**Available data**
------------

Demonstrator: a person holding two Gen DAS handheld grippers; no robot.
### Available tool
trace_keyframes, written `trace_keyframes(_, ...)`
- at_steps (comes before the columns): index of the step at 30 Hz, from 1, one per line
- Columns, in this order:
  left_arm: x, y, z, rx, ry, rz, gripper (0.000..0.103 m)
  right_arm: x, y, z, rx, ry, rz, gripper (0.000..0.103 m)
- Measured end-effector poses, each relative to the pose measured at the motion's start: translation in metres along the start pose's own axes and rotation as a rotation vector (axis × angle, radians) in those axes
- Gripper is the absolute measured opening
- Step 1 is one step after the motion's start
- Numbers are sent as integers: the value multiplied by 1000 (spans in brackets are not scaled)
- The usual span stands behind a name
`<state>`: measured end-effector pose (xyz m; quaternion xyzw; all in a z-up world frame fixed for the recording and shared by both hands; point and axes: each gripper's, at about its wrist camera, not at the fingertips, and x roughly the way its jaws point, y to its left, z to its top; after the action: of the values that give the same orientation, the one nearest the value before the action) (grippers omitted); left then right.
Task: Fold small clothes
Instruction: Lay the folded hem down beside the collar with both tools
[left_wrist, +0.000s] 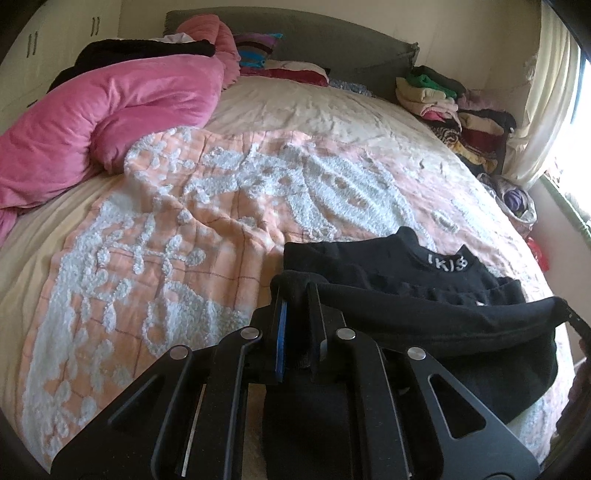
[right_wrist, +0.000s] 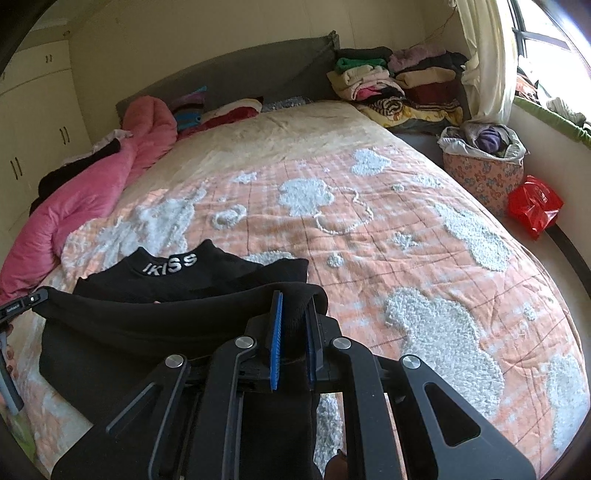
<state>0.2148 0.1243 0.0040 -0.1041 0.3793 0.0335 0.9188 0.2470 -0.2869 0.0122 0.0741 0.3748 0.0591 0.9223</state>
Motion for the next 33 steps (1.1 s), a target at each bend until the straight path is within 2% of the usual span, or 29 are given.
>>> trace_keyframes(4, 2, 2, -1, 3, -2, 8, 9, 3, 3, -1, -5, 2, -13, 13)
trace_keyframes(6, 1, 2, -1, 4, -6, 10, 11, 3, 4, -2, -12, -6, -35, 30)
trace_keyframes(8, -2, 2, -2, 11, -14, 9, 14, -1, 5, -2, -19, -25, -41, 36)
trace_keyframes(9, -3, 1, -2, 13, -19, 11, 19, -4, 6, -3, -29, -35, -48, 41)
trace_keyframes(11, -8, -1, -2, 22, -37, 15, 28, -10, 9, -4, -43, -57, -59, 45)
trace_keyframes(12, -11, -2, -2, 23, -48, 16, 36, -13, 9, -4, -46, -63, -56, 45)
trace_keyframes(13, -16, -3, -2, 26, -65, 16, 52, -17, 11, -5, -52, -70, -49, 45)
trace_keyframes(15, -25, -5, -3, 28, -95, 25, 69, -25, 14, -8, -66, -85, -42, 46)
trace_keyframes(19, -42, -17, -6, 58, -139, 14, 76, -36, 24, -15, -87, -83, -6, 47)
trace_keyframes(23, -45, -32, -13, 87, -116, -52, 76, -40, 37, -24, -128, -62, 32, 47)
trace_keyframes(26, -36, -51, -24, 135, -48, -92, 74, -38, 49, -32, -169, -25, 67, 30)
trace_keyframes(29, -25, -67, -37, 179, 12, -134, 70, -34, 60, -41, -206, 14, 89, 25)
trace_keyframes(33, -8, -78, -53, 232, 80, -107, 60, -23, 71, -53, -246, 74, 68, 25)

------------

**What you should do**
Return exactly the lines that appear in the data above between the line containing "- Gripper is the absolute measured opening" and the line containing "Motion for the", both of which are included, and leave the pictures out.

**Response area**
- Gripper is the absolute measured opening
- Step 1 is one step after the motion's start
- Numbers are sent as integers: the value multiplied by 1000 (spans in brackets are not scaled)
- The usual span stands behind a name
`<state>`: measured end-effector pose (xyz m; quaternion xyzw; all in a z-up world frame fixed for the recording and shared by both hands; point and axes: each gripper's, at about its wrist camera, not at the fingertips, and x roughly the way its jaws point, y to its left, z to its top; after the action: of the values that give the same orientation, the one nearest the value before the action) (grippers omitted); left then right.
Task: Fold small clothes
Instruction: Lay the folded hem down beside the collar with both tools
[left_wrist, +0.000s] 
[right_wrist, +0.000s] 
<state>0.2148 0.1243 0.0040 -0.1041 0.3793 0.0335 0.9188 0.2470 -0.2869 0.0122 0.0741 0.3748 0.0591 0.9223</state>
Motion for the next 33 steps (1.1 s), a target at each bend until the straight path is within 2% of the usual span, or 29 are given.

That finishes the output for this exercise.